Your instructions — In the material below, find each line that contains the word "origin" and copy it.
***** Supplied data
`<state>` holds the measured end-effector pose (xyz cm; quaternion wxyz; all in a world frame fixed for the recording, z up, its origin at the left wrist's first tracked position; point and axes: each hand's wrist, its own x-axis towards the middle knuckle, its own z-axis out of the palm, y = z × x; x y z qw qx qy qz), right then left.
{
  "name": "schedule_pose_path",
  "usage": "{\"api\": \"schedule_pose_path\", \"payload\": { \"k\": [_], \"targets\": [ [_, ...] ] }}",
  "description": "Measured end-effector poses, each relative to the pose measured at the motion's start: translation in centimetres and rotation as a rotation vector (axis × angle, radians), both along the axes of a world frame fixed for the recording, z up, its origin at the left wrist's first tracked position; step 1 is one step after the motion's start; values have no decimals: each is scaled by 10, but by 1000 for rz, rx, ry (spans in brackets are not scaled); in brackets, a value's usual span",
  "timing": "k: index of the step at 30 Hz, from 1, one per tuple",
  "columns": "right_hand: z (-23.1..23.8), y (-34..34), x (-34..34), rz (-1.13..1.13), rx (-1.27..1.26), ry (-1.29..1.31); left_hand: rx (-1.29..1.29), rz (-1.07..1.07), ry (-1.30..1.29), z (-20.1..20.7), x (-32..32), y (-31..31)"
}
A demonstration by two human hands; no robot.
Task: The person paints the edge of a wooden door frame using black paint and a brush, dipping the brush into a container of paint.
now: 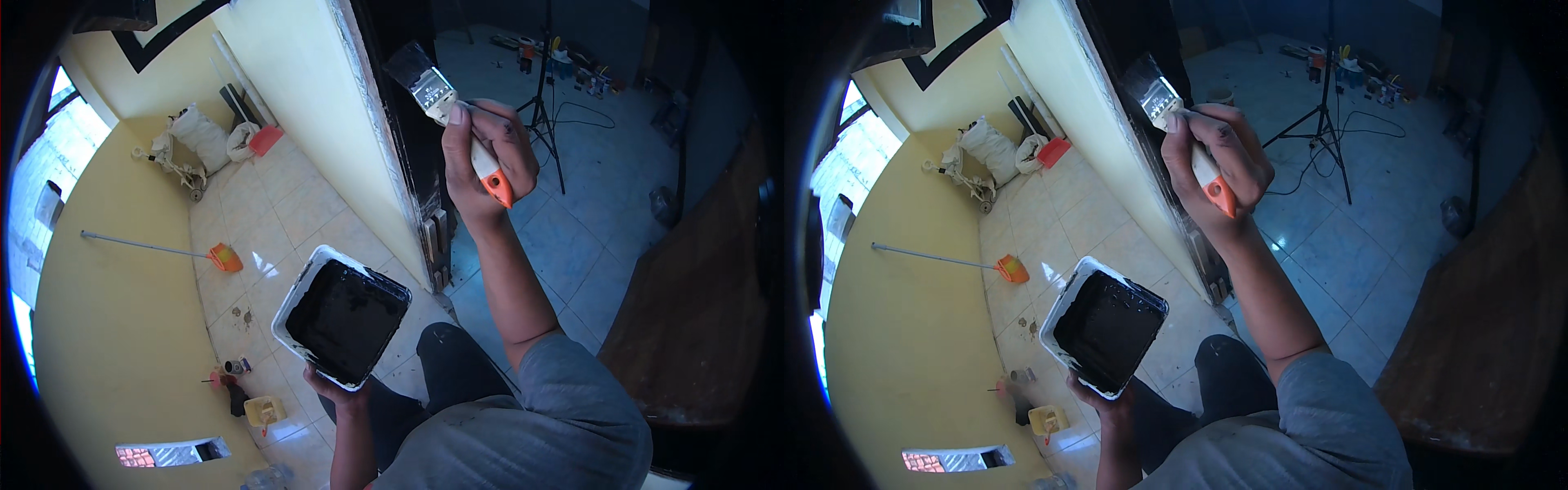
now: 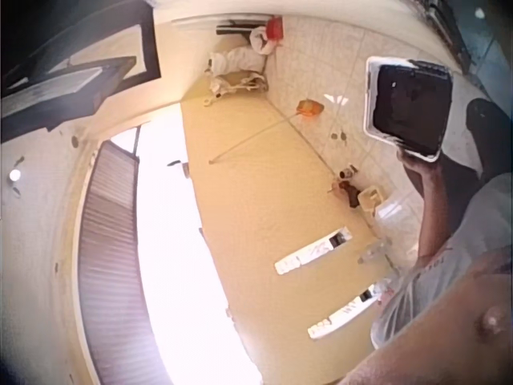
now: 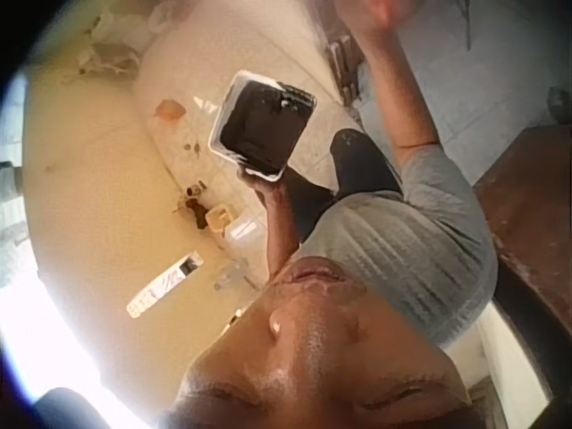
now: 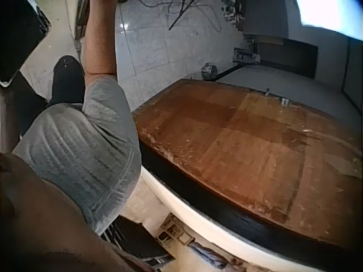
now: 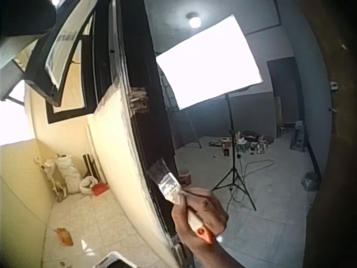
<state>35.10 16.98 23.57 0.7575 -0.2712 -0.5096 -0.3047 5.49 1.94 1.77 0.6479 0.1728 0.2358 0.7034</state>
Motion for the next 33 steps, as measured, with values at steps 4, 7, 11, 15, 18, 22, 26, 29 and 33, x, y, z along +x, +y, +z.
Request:
{"api": "schedule_pose_path", "payload": {
  "k": [4,7,11,15,18,22,26,29,33],
  "targets": [
    [-67,-1,3,-80,-194,-229,-14,6,-18,-5,1,-1],
    [-77,-13,0,-45,-282,-260,-5,40,-4,0,2,1],
    [-38,-15,-18,-115,-150,-268,-52,-3,-79,-3,5,0],
    [-36,-11,-19,-167,-175,-353,-41,19,-117,2,14,0],
    [-47,-27,-22,-148,-312,-349,-23,43,-110,5,10,-1],
    [-34,-22,-22,-244,-229,-354,-56,1,-118,-14,-1,-3],
    [-47,-32,-13,-197,-465,-449,-37,-10,-114,-13,2,-5],
    [-31,-31,-25,-200,-332,-389,-20,3,-84,-18,-2,-2],
    [-37,-17,-32,-203,-372,-465,-40,-59,-91,-31,-7,-2]
  ]
}}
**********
Exercise answer —
`<state>` holds the measured end-effector pose (xyz cm; quaternion wxyz; all in a world frame fixed for the recording, z up, its origin at the left wrist's first tracked position; point and axes: each hand's wrist, its own x-axis towards the middle knuckle, its own z-axis out of the palm, y = z × x; x y z qw qx qy qz), right then left.
  "description": "Measured end-effector poses, each relative to the pose measured at the motion's start: translation in centimetres and rotation as a rotation vector (axis × angle, radians), both along the axes of a world frame fixed for the recording, z up, its origin at the left wrist's first tracked position; step 1 is one step after the motion's start; values have no decimals: each is scaled by 10, but by 1000 for rz, rx, ry (spans in brackets are not scaled); in brackets, a value's usual span",

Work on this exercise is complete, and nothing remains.